• Your assignment
Please repeat only the lines below starting at the line that holds "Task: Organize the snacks" and ending at the line that holds "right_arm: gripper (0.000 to", exactly, with both of those lines included and every picture omitted.

== Segment start ==

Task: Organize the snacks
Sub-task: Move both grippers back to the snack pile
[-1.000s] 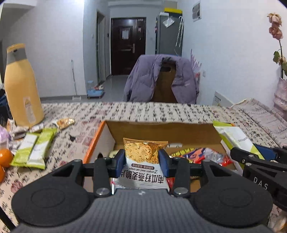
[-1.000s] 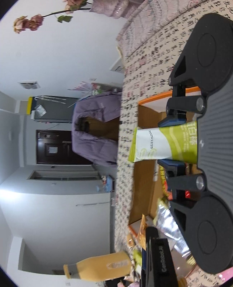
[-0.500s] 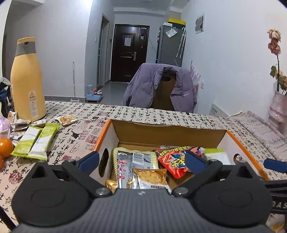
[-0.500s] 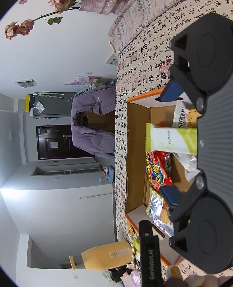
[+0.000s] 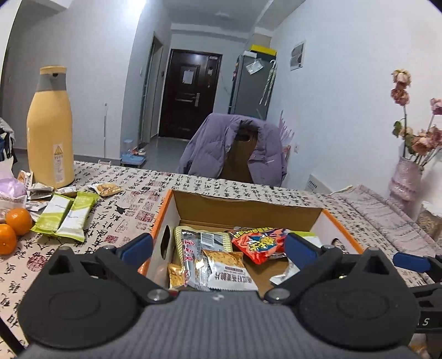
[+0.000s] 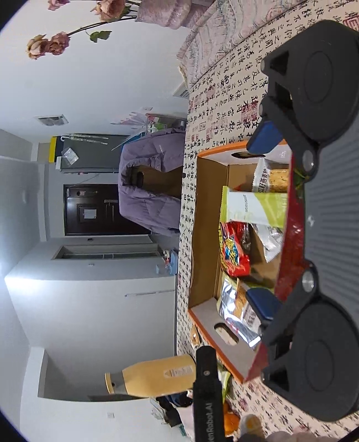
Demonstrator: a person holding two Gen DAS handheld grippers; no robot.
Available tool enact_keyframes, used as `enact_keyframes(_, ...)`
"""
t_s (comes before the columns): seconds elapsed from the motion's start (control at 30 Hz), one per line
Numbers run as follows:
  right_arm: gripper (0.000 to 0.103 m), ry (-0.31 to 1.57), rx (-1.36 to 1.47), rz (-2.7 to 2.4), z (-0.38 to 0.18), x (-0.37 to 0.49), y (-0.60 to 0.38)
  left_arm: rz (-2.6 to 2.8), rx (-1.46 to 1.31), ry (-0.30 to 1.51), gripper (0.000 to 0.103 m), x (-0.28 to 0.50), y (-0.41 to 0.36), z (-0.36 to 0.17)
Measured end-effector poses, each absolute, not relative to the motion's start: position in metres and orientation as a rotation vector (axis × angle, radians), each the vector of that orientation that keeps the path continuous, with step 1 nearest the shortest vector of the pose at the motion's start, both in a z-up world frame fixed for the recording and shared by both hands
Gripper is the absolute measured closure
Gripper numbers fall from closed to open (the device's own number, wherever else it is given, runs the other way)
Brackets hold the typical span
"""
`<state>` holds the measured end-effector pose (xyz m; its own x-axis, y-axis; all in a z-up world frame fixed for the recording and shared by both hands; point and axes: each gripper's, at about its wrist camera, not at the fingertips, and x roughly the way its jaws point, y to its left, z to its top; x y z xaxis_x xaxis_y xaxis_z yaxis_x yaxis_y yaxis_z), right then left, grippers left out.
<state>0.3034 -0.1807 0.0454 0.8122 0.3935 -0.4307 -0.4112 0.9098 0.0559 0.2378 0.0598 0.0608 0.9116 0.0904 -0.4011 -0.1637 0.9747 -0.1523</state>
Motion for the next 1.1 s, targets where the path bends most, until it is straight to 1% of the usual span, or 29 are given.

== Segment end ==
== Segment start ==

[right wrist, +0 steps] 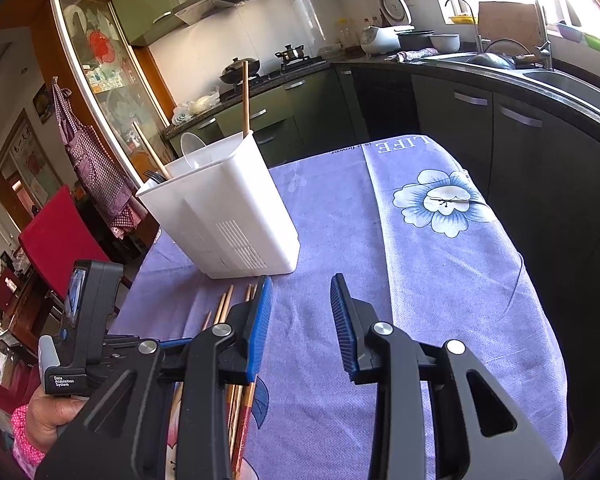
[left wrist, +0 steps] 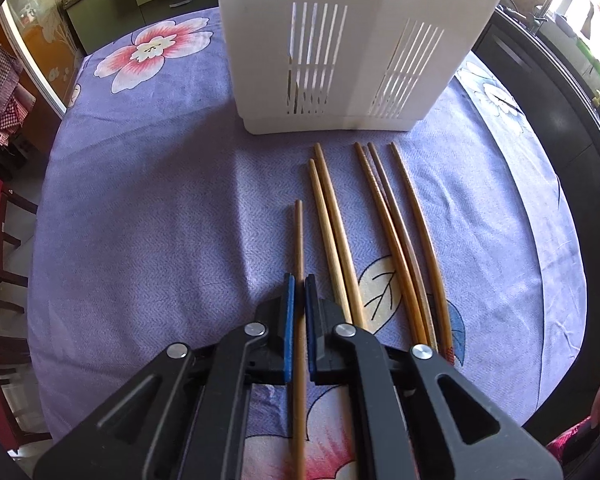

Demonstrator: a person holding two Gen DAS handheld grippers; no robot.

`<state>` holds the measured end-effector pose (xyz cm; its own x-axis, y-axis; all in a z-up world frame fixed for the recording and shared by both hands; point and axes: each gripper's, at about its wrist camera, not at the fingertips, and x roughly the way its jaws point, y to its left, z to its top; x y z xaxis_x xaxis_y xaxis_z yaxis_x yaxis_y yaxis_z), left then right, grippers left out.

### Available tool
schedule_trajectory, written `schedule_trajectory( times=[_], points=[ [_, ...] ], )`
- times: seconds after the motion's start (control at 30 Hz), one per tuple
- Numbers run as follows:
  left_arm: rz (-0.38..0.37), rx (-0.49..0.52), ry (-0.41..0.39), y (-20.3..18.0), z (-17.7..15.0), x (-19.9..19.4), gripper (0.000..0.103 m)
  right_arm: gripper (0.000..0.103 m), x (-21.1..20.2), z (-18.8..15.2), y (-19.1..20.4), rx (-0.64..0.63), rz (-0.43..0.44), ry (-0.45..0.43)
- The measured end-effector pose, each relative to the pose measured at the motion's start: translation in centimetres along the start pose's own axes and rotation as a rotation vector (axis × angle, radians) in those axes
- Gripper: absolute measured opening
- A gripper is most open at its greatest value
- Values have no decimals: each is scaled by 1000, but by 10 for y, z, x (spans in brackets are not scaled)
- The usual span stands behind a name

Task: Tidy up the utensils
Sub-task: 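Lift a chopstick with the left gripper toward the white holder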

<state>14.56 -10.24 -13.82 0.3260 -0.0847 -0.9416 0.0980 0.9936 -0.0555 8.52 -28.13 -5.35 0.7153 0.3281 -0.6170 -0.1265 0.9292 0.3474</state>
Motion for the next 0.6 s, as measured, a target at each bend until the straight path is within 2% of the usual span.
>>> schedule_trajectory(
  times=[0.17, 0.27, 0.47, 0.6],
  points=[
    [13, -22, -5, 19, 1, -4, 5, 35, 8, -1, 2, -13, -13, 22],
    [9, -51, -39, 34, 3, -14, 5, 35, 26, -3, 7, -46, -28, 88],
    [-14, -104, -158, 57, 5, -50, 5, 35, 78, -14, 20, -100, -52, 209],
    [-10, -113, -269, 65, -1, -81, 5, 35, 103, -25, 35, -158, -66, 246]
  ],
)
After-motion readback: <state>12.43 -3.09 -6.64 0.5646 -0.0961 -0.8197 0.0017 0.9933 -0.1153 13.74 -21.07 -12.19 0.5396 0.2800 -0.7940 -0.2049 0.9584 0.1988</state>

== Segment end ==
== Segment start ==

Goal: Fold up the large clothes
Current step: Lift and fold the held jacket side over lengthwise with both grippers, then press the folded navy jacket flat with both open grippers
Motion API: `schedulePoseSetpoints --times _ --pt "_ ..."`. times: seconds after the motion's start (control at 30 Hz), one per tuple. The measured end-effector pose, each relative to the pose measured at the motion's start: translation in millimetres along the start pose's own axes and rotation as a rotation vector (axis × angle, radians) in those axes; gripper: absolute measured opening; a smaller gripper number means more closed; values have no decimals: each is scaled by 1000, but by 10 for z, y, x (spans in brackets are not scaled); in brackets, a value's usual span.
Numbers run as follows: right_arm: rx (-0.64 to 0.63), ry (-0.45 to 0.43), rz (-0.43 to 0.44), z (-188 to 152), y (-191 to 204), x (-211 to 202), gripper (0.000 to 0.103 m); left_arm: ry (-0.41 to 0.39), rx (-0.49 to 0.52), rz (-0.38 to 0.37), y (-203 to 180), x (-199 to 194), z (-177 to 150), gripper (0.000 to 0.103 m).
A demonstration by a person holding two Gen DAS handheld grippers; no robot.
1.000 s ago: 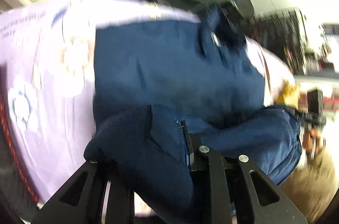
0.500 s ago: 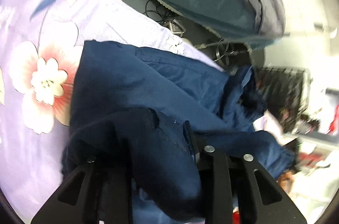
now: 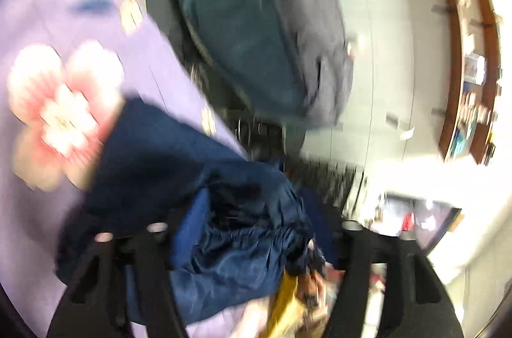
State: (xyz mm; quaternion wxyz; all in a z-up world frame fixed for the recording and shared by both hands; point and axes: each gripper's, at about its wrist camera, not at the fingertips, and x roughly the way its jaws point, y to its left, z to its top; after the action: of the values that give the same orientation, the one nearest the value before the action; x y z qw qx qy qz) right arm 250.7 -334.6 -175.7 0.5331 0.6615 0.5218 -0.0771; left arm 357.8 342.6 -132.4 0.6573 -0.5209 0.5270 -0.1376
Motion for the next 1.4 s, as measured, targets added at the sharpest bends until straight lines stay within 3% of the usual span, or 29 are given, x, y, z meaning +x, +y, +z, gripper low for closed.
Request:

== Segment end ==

• Task response
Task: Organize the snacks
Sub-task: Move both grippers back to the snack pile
[-1.000s] 
[-1.000s] 
[-0.500s] 
[-0.500s] 
[+0.000s] 
[+0.000s] 
Demonstrator: a person holding two Gen DAS handheld grippers; no robot.
Available tool enact_keyframes, used as `enact_keyframes(_, ...)`
"""
t_s (comes before the columns): seconds elapsed from the motion's start (control at 30 Hz), one per line
Numbers run as follows:
  right_arm: gripper (0.000 to 0.103 m), ry (-0.31 to 1.57), rx (-1.36 to 1.47), rz (-2.7 to 2.4), z (-0.38 to 0.18), x (-0.37 to 0.49), y (-0.60 to 0.38)

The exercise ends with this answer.